[Start of section]

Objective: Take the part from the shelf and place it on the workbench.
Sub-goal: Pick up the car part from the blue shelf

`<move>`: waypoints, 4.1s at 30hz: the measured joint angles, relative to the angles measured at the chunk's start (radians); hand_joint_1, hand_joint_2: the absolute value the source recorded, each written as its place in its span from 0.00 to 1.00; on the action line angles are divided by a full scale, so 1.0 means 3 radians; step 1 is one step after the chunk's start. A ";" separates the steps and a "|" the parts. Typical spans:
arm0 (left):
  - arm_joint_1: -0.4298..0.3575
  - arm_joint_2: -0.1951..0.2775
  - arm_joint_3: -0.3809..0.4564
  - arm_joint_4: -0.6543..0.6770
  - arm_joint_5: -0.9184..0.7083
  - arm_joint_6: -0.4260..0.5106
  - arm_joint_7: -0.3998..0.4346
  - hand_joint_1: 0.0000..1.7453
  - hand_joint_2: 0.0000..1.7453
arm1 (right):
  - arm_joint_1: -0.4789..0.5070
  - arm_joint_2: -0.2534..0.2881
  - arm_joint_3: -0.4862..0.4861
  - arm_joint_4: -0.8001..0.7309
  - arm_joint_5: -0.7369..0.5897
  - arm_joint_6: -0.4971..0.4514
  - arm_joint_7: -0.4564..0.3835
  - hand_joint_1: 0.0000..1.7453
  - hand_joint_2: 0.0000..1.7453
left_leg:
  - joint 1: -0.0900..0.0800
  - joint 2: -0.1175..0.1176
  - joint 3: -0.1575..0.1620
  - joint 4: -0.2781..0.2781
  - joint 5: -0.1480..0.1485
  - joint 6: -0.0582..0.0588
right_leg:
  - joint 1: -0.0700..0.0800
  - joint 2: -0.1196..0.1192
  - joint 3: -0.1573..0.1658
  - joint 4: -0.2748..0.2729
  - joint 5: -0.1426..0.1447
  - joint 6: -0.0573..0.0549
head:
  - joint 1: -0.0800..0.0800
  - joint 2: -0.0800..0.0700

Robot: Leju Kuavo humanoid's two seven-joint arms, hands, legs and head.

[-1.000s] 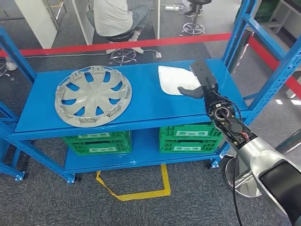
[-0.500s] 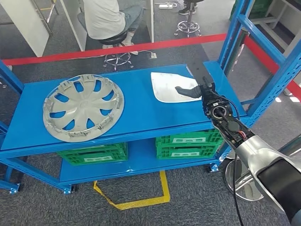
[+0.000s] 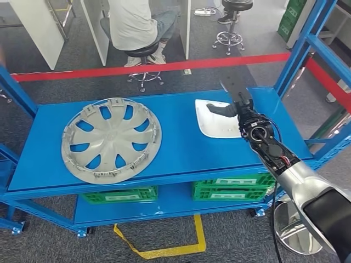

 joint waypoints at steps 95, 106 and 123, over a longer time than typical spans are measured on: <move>0.0035 0.0041 -0.0087 0.0003 0.0206 0.0097 -0.0059 0.00 0.00 | -0.0470 -0.0205 0.0924 0.1082 0.1204 0.0860 0.1087 0.00 1.00 | -0.0001 -0.0019 0.0052 -0.0038 -0.0092 -0.0091 | 0.0027 0.0017 0.0050 -0.0264 0.0318 -0.0114 | -0.0034 0.0000; 0.0035 0.0047 -0.0133 0.0003 0.0216 0.0100 -0.0062 0.00 0.00 | -0.0471 -0.0205 0.0953 0.1123 0.1103 0.0878 0.1008 0.09 1.00 | -0.0001 -0.0018 0.0054 -0.0038 -0.0092 -0.0091 | 0.0027 0.0017 0.0053 -0.0265 0.0318 -0.0114 | -0.0034 0.0000; 0.0019 0.0059 -0.0217 0.0003 0.0222 0.0087 -0.0070 0.00 0.00 | -0.0468 -0.0236 0.0993 0.1119 0.0916 0.0829 0.0996 1.00 1.00 | -0.0002 -0.0018 0.0057 -0.0037 -0.0092 -0.0091 | 0.0027 0.0017 0.0055 -0.0265 0.0318 -0.0114 | -0.0034 0.0000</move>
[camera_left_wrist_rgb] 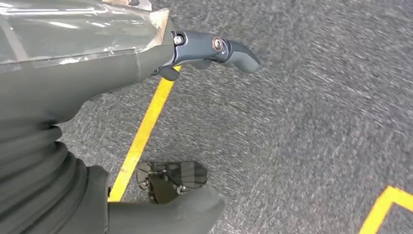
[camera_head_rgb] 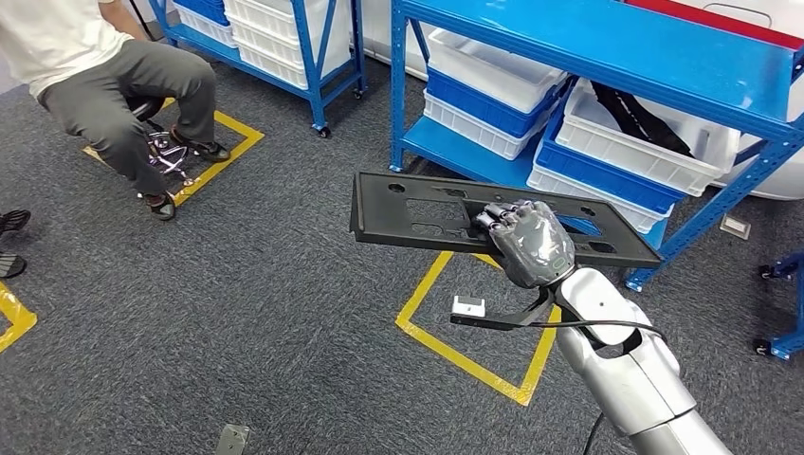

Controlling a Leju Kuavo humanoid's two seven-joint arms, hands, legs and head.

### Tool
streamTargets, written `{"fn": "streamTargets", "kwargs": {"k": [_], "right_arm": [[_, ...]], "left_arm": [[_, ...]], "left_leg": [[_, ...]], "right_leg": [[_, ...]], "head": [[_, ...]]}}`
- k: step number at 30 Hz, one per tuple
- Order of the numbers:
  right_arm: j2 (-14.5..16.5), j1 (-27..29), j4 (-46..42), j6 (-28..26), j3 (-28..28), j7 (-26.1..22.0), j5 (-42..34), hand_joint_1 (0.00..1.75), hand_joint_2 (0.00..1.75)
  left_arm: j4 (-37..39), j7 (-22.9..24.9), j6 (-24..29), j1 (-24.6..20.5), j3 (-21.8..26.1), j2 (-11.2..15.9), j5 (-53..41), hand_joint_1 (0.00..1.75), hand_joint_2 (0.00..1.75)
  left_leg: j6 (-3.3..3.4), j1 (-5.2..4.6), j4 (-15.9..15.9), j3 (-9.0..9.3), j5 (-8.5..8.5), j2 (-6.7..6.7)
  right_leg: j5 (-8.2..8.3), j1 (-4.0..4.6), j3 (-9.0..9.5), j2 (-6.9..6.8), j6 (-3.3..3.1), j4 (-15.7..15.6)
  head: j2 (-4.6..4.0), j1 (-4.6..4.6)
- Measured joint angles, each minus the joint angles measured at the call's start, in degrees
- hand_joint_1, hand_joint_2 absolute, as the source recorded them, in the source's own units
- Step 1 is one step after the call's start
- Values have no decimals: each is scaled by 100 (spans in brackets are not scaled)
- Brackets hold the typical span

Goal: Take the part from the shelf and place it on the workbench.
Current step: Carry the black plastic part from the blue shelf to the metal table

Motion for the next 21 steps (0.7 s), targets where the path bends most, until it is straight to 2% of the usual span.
{"fn": "streamTargets", "kwargs": {"k": [1,2,3,4,5,7,8,10,12,13,14,15,16,18,19,20,21], "right_arm": [[-7,16,-1,0,8,0,1,162,175],[-14,22,-2,-1,12,1,1,162,175],[-21,23,-4,-3,15,1,2,162,175],[-31,23,-8,-5,16,3,6,162,175],[-40,29,-10,-8,18,5,13,162,175],[-50,46,-16,-13,22,12,35,162,175],[-54,52,-21,-14,24,18,44,162,175],[-62,55,-46,-18,23,33,59,162,175],[-74,65,-71,-22,23,54,85,162,175],[-80,76,-77,-24,23,66,101,162,175],[-86,90,-83,-24,24,79,118,162,175],[-91,104,-91,-23,25,96,135,162,175],[-95,114,-103,-23,24,113,152,162,175],[-114,122,-155,-21,21,149,189,162,175],[-139,123,-190,-21,16,161,200,162,175],[-167,126,-228,-21,12,169,207,162,175],[-195,132,-262,-21,7,175,208,162,175]], "left_arm": [[0,0,1,4,1,-4,-2,0,175],[0,0,2,4,2,-7,-4,0,175],[0,0,3,2,3,-9,-5,0,175],[0,0,4,2,3,-10,-8,0,175],[0,0,5,5,3,-11,-11,0,175],[0,0,10,23,3,-10,-20,0,175],[0,0,12,35,3,-8,-25,0,175],[0,-1,14,44,3,-4,-32,0,175],[0,-4,14,38,3,-8,-43,0,175],[0,-6,13,36,2,-10,-50,0,175],[0,-8,13,37,2,-12,-53,0,175],[0,-8,10,39,2,-14,-56,0,175],[0,-9,7,40,2,-14,-58,0,175],[-2,-20,-13,34,3,-11,-72,0,175],[-3,-29,-27,27,3,-8,-84,0,175],[-3,-40,-42,21,3,-5,-97,0,175],[-3,-47,-55,18,2,-4,-112,0,175]], "left_leg": [[-14,1,8,-8,12,-71],[-28,3,19,-14,18,-130],[-49,-8,42,-30,22,-185],[-76,-16,61,-56,31,-234],[-111,-24,74,-89,46,-278],[-191,-21,70,-145,91,-365],[-223,-16,84,-172,86,-350],[-277,-13,377,-315,-122,-144],[-328,1,1125,-643,-535,107],[-350,14,1518,-814,-696,155],[-367,27,1776,-920,-772,179],[-380,41,1823,-923,-745,197],[-385,54,1617,-797,-619,226],[-365,55,785,-320,-298,415],[-336,39,430,-129,-194,506],[-305,20,210,-22,-147,569],[-274,-6,136,-6,-147,574]], "right_leg": [[124,-11,152,16,49,-264],[291,-32,383,75,91,-699],[417,-52,584,173,116,-1102],[504,-64,725,248,115,-1394],[539,-63,783,304,96,-1534],[565,-52,773,249,29,-1552],[585,-65,768,201,-2,-1555],[624,-104,768,95,-86,-1576],[637,-87,757,-14,-137,-1580],[637,-77,751,-74,-143,-1579],[637,-71,748,-136,-143,-1578],[637,-69,746,-196,-143,-1577],[637,-70,748,-250,-141,-1576],[631,-52,752,-346,-132,-1571],[628,-29,749,-387,-115,-1570],[627,-4,745,-431,-95,-1571],[628,19,740,-477,-68,-1579]], "head": [[0,2],[0,4],[0,5],[0,3],[0,-1],[0,-4],[0,-7],[0,-31],[0,-51],[0,-50],[0,-50],[0,-50],[0,-51],[0,-55],[0,-51],[0,-44],[0,-33]]}}
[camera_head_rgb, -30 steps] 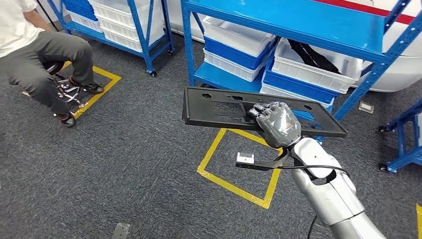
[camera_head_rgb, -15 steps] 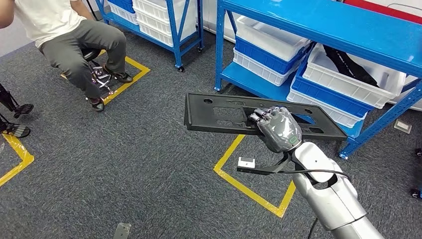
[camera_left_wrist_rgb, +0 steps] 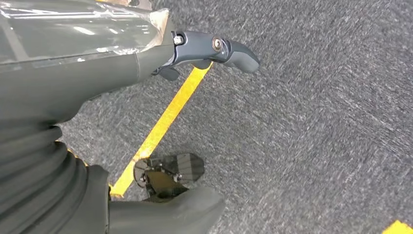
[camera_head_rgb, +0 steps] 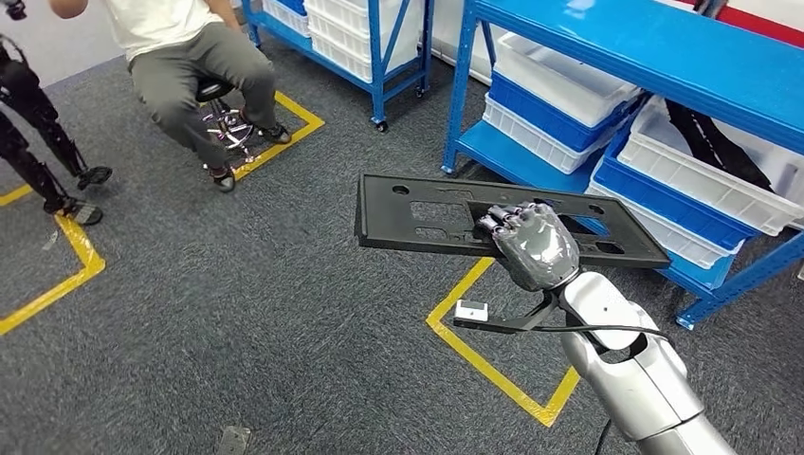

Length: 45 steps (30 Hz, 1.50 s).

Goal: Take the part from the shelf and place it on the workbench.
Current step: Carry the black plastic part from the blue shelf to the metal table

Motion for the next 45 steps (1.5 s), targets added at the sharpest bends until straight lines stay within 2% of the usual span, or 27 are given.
{"fn": "streamTargets", "kwargs": {"k": [2,4,7,8,9,10,13,15,16,17,19,21,23,24,26,28,29,31,33,34,36,38,39,40,41,43,45], "right_arm": [[-43,18,-70,1,-6,19,3,162,175],[-79,37,-138,2,-12,39,9,162,175],[-117,54,-171,13,-4,46,30,162,175],[-115,58,-168,19,10,44,40,162,175],[-104,61,-166,24,30,40,50,162,175],[-85,59,-164,28,54,36,62,162,175],[-8,21,-162,38,130,45,121,162,175],[34,-8,-162,49,178,76,155,162,175],[55,-15,-163,51,197,88,163,162,175],[76,-19,-164,52,214,102,173,162,175],[125,-23,-169,40,242,141,215,162,175],[174,-20,-177,19,265,200,272,162,175],[217,6,-180,-17,287,264,313,162,175],[235,32,-184,-39,299,295,340,162,175],[265,91,-208,-79,326,343,398,162,175],[275,121,-256,-101,344,372,434,162,175],[272,125,-283,-104,347,381,443,162,175],[266,134,-340,-99,361,393,449,162,175],[264,155,-365,-90,390,394,441,162,175],[257,166,-368,-87,398,394,434,162,175],[230,186,-369,-85,402,394,424,162,175],[204,204,-367,-83,404,394,421,162,175],[196,216,-365,-82,406,394,421,162,175],[192,227,-364,-81,407,394,422,162,175],[192,235,-363,-82,407,394,425,162,175],[191,243,-365,-86,407,393,443,162,175],[189,261,-367,-91,407,391,477,162,175]], "left_arm": [[1,-14,-12,9,-1,-3,-34,0,175],[0,-30,-3,11,-1,-10,-75,0,175],[-1,-54,33,-11,-3,-24,-127,0,175],[-1,-69,58,-12,-5,-33,-137,0,175],[0,-90,83,-8,-7,-44,-140,0,175],[0,-115,107,-5,-8,-54,-139,0,175],[-1,-164,148,-3,-5,-75,-121,0,175],[1,-171,168,5,-3,-89,-95,0,175],[1,-172,173,18,-3,-95,-78,0,175],[1,-172,169,34,-2,-97,-64,0,175],[1,-153,134,56,0,-98,-66,0,175],[1,-96,107,50,-1,-98,-125,0,175],[1,-21,131,43,-12,-107,-224,0,175],[1,12,159,43,-21,-113,-277,0,175],[1,52,215,41,-52,-122,-361,0,175],[1,62,226,25,-74,-156,-370,0,175],[0,56,212,12,-75,-180,-344,0,175],[-1,19,106,3,-72,-219,-265,0,175],[-1,-11,-14,21,-71,-232,-213,0,175],[0,6,-43,28,-69,-243,-214,0,175],[1,95,-51,22,-66,-283,-249,0,175],[1,169,-73,8,-72,-331,-319,0,175],[1,172,-92,6,-78,-351,-351,0,175],[1,155,-108,6,-85,-365,-376,0,175],[1,127,-120,5,-90,-375,-390,0,175],[-1,39,-112,-1,-91,-384,-368,0,175],[-1,-70,-98,-2,-83,-387,-286,0,175]], "left_leg": [[86,-13,-40,-22,45,-119],[194,-5,-113,-8,111,-222],[274,0,-147,-21,161,-392],[278,-3,-146,-31,168,-461],[278,-6,-144,-37,177,-532],[273,-10,-142,-40,187,-602],[226,-17,-127,-53,217,-796],[164,-17,-129,-86,248,-899],[127,-9,-142,-99,269,-949],[93,6,-150,-112,286,-975],[41,13,-8,-192,182,-806],[-15,40,561,-460,-157,-538],[-102,119,1257,-788,-454,-449],[-152,169,1403,-853,-478,-421],[-270,287,1051,-634,-260,-319],[-394,381,386,-234,-37,-114],[-395,382,201,-128,-2,-57],[-282,301,160,-136,-27,-98],[-135,234,157,-169,-6,-216],[-80,219,149,-177,14,-267],[3,193,138,-188,36,-375],[53,139,138,-197,38,-504],[70,107,138,-198,38,-572],[81,75,139,-196,39,-644],[88,49,139,-190,40,-715],[91,14,141,-182,42,-845],[79,-5,141,-188,48,-943]], "right_leg": [[-6,20,-9,-78,67,-8],[-157,10,-109,72,91,214],[-642,-20,-608,419,45,1306],[-732,-18,-750,453,57,1600],[-728,-17,-792,467,87,1684],[-632,-15,-709,480,126,1522],[-172,-16,-100,703,178,316],[-49,17,89,808,124,-69],[-27,47,105,758,87,-99],[6,21,131,705,41,-139],[75,-40,184,591,-58,-239],[110,-77,205,473,-129,-287],[113,-87,201,349,-147,-286],[110,-101,201,285,-135,-284],[83,-159,204,170,-60,-256],[0,-170,153,75,87,-137],[-47,-154,121,34,163,-74],[-89,-124,103,-37,296,-36],[-95,-184,145,-39,375,-58],[-161,-211,106,40,376,34],[-469,-224,-182,285,301,625],[-770,-164,-607,424,226,1451],[-810,-122,-745,452,212,1670],[-751,-78,-779,472,205,1660],[-607,-42,-702,497,200,1421],[-245,21,-383,655,153,634],[-61,75,-183,767,80,187]], "head": [[0,15],[0,14],[0,50],[0,65],[0,69],[0,68],[0,67],[0,59],[0,57],[0,55],[0,48],[0,33],[0,26],[0,24],[0,24],[0,7],[0,20],[0,56],[0,90],[0,89],[0,107],[0,122],[-1,125],[-1,126],[-1,125],[0,121],[0,123]]}}
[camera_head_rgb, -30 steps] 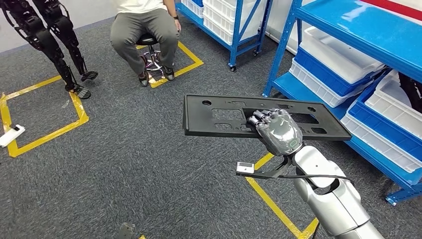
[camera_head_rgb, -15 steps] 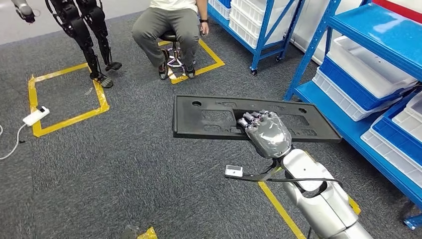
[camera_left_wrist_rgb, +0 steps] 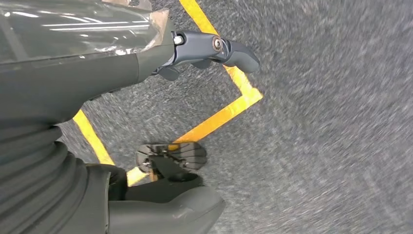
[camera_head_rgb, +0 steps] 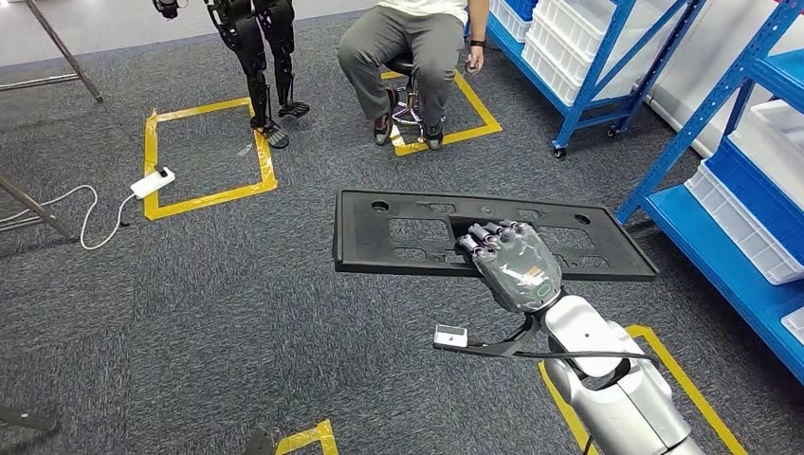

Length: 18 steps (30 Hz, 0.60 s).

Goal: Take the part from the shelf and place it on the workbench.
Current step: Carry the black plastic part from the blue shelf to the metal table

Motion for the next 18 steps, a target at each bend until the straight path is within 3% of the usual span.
{"fn": "streamTargets", "kwargs": {"k": [2,4,5,7,9,10,12,14,16,18], "right_arm": [[4,25,-9,1,9,-2,39,162,175],[13,37,-37,7,25,2,75,162,175],[16,42,-58,10,31,4,90,162,175],[14,64,-86,12,34,7,107,162,175],[10,119,-97,12,39,5,120,162,175],[7,158,-102,10,44,2,129,162,175],[4,236,-127,7,55,-5,152,162,175],[0,272,-162,4,62,-6,163,162,175],[-5,276,-182,2,66,-12,170,162,175],[-9,277,-195,1,68,-20,177,162,175]], "left_arm": [[1,-125,-48,13,19,25,89,0,175],[2,-269,-137,24,50,102,152,0,175],[2,-338,-174,20,69,157,180,0,175],[2,-438,-202,6,117,251,222,0,175],[2,-538,-189,2,169,336,260,0,175],[2,-599,-167,4,192,372,272,0,175],[2,-690,-144,5,231,434,280,0,175],[1,-728,-160,-5,263,467,280,0,175],[1,-750,-150,-13,286,480,278,0,175],[2,-757,-141,-10,306,486,277,0,175]], "left_leg": [[-35,-5,-18,-14,21,-78],[-78,-14,52,-58,-42,56],[-104,-20,211,-132,-155,194],[-159,-11,821,-421,-505,464],[-210,18,1375,-689,-712,539],[-227,28,1405,-696,-673,558],[-230,37,864,-387,-368,650],[-180,9,177,-8,-136,822],[-100,-30,-70,107,-91,862],[-18,-25,-112,104,-47,753]], "right_leg": [[29,23,37,-59,-58,-45],[71,-17,74,-152,-132,-97],[85,-33,92,-204,-180,-126],[88,-28,102,-305,-244,-145],[81,-15,99,-421,-260,-144],[79,-14,98,-481,-261,-144],[71,-16,102,-590,-256,-142],[56,16,99,-677,-234,-133],[44,53,96,-756,-199,-131],[29,61,93,-813,-151,-131]], "head": [[0,0],[0,-5],[0,-13],[0,-22],[0,-27],[0,-30],[0,-31],[0,-28],[0,-21],[0,-17]]}}
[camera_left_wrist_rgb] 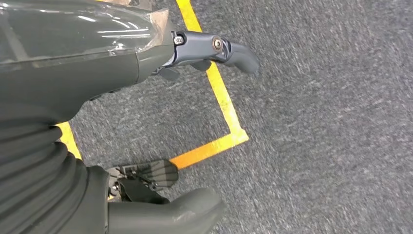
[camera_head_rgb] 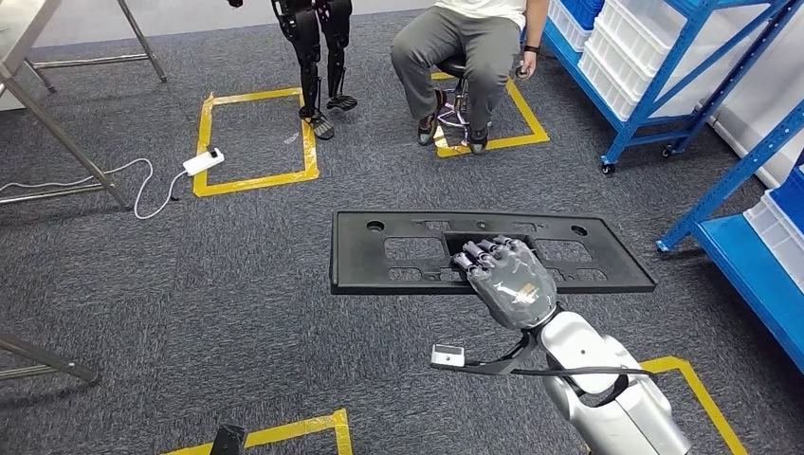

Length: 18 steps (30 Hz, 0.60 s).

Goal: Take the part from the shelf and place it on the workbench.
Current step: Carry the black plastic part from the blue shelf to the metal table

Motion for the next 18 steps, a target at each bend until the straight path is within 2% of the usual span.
{"fn": "streamTargets", "kwargs": {"k": [2,3,4,5,6,7,8,9,10,11,12,13,14,15,16,18], "right_arm": [[-17,-3,-12,-1,1,-7,-2,162,175],[-32,-4,-16,-1,0,-15,-8,162,175],[-53,-5,-17,-1,2,-30,-16,162,175],[-70,-4,-16,-1,5,-48,-29,162,175],[-86,-4,-13,-1,9,-63,-44,162,175],[-96,-9,-10,-1,13,-75,-59,162,175],[-99,-22,-6,-1,15,-82,-72,162,175],[-99,-43,-2,-1,17,-85,-80,162,175],[-99,-68,1,-1,20,-87,-87,162,175],[-99,-92,4,-1,23,-88,-93,162,175],[-99,-110,7,-1,26,-89,-97,162,175],[-98,-119,9,-2,30,-89,-103,162,175],[-98,-124,10,-2,35,-89,-107,162,175],[-96,-134,11,-2,41,-89,-111,162,175],[-93,-153,11,-1,50,-89,-116,162,175],[-88,-204,13,-1,61,-97,-141,162,175]], "left_arm": [[0,-2,11,-1,14,4,0,0,175],[0,-2,16,-7,18,4,0,0,175],[0,-5,19,-14,21,6,0,0,175],[0,-9,17,-20,23,7,-1,0,175],[0,-13,15,-21,25,7,-2,0,175],[0,-18,15,-19,27,7,-4,0,175],[0,-27,19,-17,31,7,-7,0,175],[0,-40,28,-18,36,7,-9,0,175],[0,-56,39,-21,42,8,-11,0,175],[0,-72,52,-26,48,11,-11,0,175],[-1,-85,66,-30,52,15,-11,0,175],[-1,-94,79,-30,57,19,-11,0,175],[-1,-103,91,-25,63,21,-11,0,175],[-1,-113,99,-15,74,24,-11,0,175],[0,-121,105,-2,87,26,-11,0,175],[0,-133,106,5,110,30,-7,0,175]], "left_leg": [[83,29,-63,21,54,-89],[118,45,-87,31,78,-138],[134,42,-93,26,87,-193],[143,43,-92,18,95,-257],[141,44,-92,10,100,-325],[135,46,-90,4,107,-393],[123,53,-89,2,115,-459],[104,64,-84,2,122,-526],[74,73,-76,-4,129,-592],[36,77,-62,-19,134,-655],[-9,79,-54,-40,145,-712],[-53,79,-52,-66,159,-761],[-94,84,-59,-87,179,-810],[-124,101,-65,-108,193,-848],[-145,108,-30,-137,171,-797],[-168,109,300,-297,-42,-532]], "right_leg": [[-134,-17,-78,152,32,192],[-277,-38,-196,280,30,461],[-449,-66,-352,398,17,836],[-608,-88,-533,461,16,1238],[-708,-110,-671,491,33,1540],[-721,-133,-716,503,72,1650],[-640,-165,-646,511,130,1519],[-489,-209,-475,540,198,1180],[-334,-261,-262,628,264,748],[-211,-281,-78,721,301,375],[-137,-290,41,796,312,130],[-115,-278,88,838,297,27],[-105,-247,90,806,267,26],[-90,-261,88,753,233,26],[-74,-264,89,705,194,23],[-51,-265,96,603,87,11]], "head": [[-1,5],[-1,12],[-1,16],[0,19],[0,22],[0,22],[0,22],[0,22],[0,23],[0,23],[0,19],[0,17],[0,12],[0,11],[0,9],[0,-29]]}}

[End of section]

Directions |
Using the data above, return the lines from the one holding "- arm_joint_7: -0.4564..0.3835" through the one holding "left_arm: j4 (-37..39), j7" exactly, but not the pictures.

Answer to this problem |
  - arm_joint_7: -0.4564..0.3835
  - hand_joint_1: 0.0000..1.7453
  - hand_joint_2: 0.0000..1.7453
left_leg:
  - joint 1: -0.0900..0.0800
  - joint 2: -0.1175..0.1176
  - joint 3: -0.1575..0.1620
  - joint 4: -0.2781..0.2781
  - joint 5: -0.1480..0.1485
  - joint 6: -0.0582..0.0588
right_leg:
  - joint 1: -0.0700..0.0800
  - joint 2: -0.1196..0.1192
  - joint 3: -0.1573..0.1658
  - joint 4: -0.2748..0.2729
  - joint 5: -0.1426..0.1447
  - joint 6: -0.0573..0.0549
head:
  - joint 1: -0.0800..0.0800
  - joint 2: -0.0800..0.0700

Robot: Leju Kuavo humanoid's two seven-joint arms, hands, legs and head.

[-1.000s] 
[-0.500s] 
[+0.000s] 

 joint waypoints at steps 95, 106 and 123, over a longer time than typical spans are measured on: <move>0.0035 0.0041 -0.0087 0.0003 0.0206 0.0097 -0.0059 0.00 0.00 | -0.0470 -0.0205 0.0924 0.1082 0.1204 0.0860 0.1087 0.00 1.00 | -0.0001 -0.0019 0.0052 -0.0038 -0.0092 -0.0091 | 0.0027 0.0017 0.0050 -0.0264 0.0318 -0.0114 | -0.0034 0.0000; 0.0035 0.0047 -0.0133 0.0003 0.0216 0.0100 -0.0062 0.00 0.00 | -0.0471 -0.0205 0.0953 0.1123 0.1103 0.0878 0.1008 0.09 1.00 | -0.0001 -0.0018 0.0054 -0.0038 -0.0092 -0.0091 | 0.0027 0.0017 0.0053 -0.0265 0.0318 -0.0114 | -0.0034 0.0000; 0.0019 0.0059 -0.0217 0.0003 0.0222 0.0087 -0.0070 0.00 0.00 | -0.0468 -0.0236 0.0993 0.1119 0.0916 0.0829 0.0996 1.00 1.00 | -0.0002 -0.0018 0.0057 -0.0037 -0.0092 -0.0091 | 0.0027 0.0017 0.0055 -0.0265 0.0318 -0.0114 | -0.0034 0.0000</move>
[camera_left_wrist_rgb] 
[camera_head_rgb] 

Controlling a Leju Kuavo humanoid's two seven-joint arms, hands, legs and head.

### Tool
streamTargets, written `{"fn": "streamTargets", "kwargs": {"k": [_], "right_arm": [[_, ...]], "left_arm": [[_, ...]], "left_leg": [[_, ...]], "right_leg": [[_, ...]], "head": [[_, ...]]}}`
- k: step number at 30 Hz, one per tuple
- Order of the numbers:
  right_arm: j2 (-14.5..16.5), j1 (-27..29), j4 (-46..42), j6 (-28..26), j3 (-28..28), j7 (-26.1..22.0), j5 (-42..34), hand_joint_1 (0.00..1.75), hand_joint_2 (0.00..1.75)
  left_arm: j4 (-37..39), j7 (-22.9..24.9), j6 (-24..29), j1 (-24.6..20.5), j3 (-21.8..26.1), j2 (-11.2..15.9), j5 (-53..41), hand_joint_1 (0.00..1.75), hand_joint_2 (0.00..1.75)

The exercise requires nothing more than what has been given.